SEOUL -- North Korea's nuclear test on Tuesday is likely to embolden security hawks' calls for nuclear armament in neighboring countries, stoking fears of a renewed arms race in East Asia.
Japan has in recent days displayed a marked shift toward the right, with growing calls for military rearmament amid heightening tensions with China over a group of islands in the East China Sea known as Diaoyudao in China and Senkaku in Japan.
Japan's right-wing politicians have taken advantage of the conflict to call for bulking up its Self-Defense Forces and widening its role under the doctrine of collective self-defense, which Japan's new conservative prime minister Shinzo Abe has been advocating under the label of strengthening the US-Japan alliance. Under the doctrine, an attack on Japan's ally, such as the US, would be considered an attack on Japan itself. It would provide pretext for Japan's Self-Defense Force to be mobilized even if Japan itself is not under attack.
Spurred by nationalism, several right-wing Japanese politicians, including Shintaro Ishihara, the governor of Tokyo, and Toru Hashimoto, the leader of the National Japan Restoration Association, have spoken in favor of a military build-up and the development of nuclear weapons.
Before being inaugurated as Japan's prime minister for the second time late last year, Abe had argued for a revision of Japan's pacifist constitution to allow for Japan's nuclear capability that is "defensive in nature".
During Abe's first turn as prime minister in 2006, Taro Aso, then the foreign affairs minister, and Shoichi Nakagawa, the head of the conservative Liberal Democratic Party's Policy Research Council, had also spoken in favor of nuclear armament so long as it was the "necessary minimum" for defense.
While talks of nuclear armament have not materialized in South Korea on the scale of Japan, several prominent conservative politicians have raised the need for nuclear arms to protect against the threat posed by North Korea. Chung Mong-jun, a seven-term lawmaker in the governing Saenuri Party, pledged nuclear armament last year during the conservative party's presidential primaries.
"(Our country) must possess nuclear weapons capability in order to protect the people," he said. "The efforts at diplomacy to free the Korean Peninsula of nuclear weapons over the past 20 years have failed, and this amounts to a failure of our politics. There needs to be an overarching review of our national security policy."

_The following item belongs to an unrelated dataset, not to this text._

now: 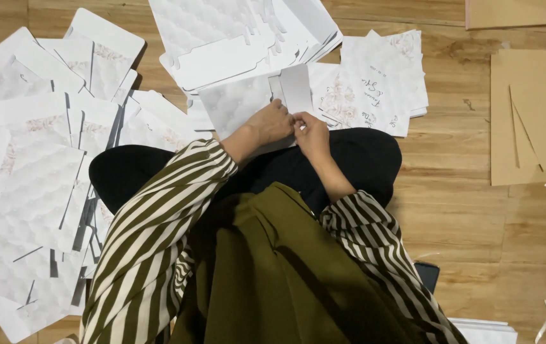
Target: The person is sitting on the floor, picking up printed invitation cards and inserting them into white envelopes.
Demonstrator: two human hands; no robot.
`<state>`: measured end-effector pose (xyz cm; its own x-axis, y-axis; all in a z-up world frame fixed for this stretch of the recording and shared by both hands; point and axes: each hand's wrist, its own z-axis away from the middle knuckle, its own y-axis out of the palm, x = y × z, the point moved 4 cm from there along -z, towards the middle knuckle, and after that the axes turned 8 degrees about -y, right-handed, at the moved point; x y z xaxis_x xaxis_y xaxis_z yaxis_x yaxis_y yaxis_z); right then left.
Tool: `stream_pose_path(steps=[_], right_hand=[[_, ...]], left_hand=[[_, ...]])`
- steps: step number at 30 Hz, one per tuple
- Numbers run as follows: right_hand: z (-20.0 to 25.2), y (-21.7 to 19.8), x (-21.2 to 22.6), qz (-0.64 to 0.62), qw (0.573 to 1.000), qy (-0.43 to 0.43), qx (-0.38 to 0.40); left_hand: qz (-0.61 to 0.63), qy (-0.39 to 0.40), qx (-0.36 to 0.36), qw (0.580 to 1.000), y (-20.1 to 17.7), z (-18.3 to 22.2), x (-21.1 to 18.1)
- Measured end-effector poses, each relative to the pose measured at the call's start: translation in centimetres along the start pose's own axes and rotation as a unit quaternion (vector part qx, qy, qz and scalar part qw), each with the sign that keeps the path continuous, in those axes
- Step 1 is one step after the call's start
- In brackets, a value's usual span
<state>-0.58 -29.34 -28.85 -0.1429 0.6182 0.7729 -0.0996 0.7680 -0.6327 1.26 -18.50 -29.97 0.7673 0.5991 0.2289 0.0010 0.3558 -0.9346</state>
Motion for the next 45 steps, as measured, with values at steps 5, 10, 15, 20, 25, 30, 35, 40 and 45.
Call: stream_pose_path(steps=[5,10,15,20,25,30,35,40,45], right_hand=[[-0.5,-0.1,-0.7,-0.08,0.997,-0.011,-0.015],[-0.6,-0.4,-0.3,-0.224,0.973,0.044,-0.029],[-0.8,0.7,-1.5,-0.236,0.971,0.0,-0.036],[-0.7,0.4,-1.8,-0.259,0.965,0.016,-0.03],[-0.3,1.2,-3.2,-0.23,0.972,0.05,0.003],[-0.4,1.1,-2.3,-0.137,0.989,0.052,0.024],[-0.1,-0.1,-0.2,0.003,0.998,-0.001,-0.058],[-0.2,-0.8,1.6,-0.123,0.991,0.01,-0.042],[-0.5,-0.4,2.8,-0.115,0.993,0.003,-0.012]], left_hand=[[0.033,-0.027,-0.268,0.962,-7.2,4.2,1.3],[0.209,-0.348,-0.363,0.839,-2.7,8.6,4.7],[0.657,-0.459,-0.358,0.479,5.3,13.4,5.0],[0.803,-0.378,-0.254,0.386,3.5,12.0,3.6],[0.812,-0.365,-0.232,0.393,5.3,11.9,2.9],[0.812,-0.362,-0.251,0.383,5.3,12.1,3.3],[0.746,-0.433,-0.37,0.346,4.1,14.8,8.6],[0.695,-0.429,-0.53,0.23,11.1,30.8,18.5],[0.508,-0.686,-0.493,0.168,20.5,47.7,15.8]])
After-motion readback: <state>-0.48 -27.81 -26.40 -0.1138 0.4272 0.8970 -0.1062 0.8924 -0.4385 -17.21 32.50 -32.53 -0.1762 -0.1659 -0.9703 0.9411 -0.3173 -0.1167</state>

Experts are divided over the prospects of nuclear armament in Northeast Asia. "The key players in the nuclear domino of Northeast Asia are South Korea and Japan," said Cho Dong-joon, a professor in politics and international affairs at Seoul National University. "The nuclear armament of South Korea and Japan would cripple the Non-Proliferation Treaty, which is the mechanism in place that prevents the spread of nuclear weapons in the world."
Cho added that, considering such upheaval the nuclear armament would cause, the US, Russia, China and other nuclear powers would attempt to prevent it.

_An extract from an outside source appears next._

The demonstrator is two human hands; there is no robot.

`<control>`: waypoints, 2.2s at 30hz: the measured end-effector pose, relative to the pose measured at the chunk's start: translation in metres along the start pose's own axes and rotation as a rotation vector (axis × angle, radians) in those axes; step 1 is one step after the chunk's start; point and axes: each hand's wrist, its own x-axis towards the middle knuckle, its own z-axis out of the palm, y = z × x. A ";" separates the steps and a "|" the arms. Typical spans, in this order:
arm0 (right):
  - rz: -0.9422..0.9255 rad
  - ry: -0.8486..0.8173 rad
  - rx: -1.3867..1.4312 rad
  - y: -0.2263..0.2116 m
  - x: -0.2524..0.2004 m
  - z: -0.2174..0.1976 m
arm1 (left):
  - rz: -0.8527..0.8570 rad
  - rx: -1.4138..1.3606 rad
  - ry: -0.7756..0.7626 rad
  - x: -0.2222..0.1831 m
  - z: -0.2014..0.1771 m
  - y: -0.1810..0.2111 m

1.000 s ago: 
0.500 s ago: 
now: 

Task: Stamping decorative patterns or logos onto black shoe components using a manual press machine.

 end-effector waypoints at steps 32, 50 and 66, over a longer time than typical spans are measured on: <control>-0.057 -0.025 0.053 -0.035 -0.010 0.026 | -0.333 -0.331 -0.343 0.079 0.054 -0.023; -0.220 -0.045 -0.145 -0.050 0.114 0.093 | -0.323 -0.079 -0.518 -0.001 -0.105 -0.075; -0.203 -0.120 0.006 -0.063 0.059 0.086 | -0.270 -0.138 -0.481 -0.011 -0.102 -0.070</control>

But Lee Shin-hwa, an international affairs expert at Korea University, said that while South Korea will remain under the security guarantee provided by the US nuclear umbrella, "Japan, Taiwan and other countries may push for nuclear armament citing North Korea's nuclear test, and this could result in a nuclear domino effect."
Kim Yong-ho, an international affairs professor at Yonsei University, also said that "the nuclear potential of South Korea and Japan is tremendous."
Kim added that if North Korea makes gains in intercontinental ballistic missile technology with help from Iran, then that would pose "a different level of threat" to the US. As such, he added, "there is a possibility of a nuclear domino phenomenon in Northeast Asia."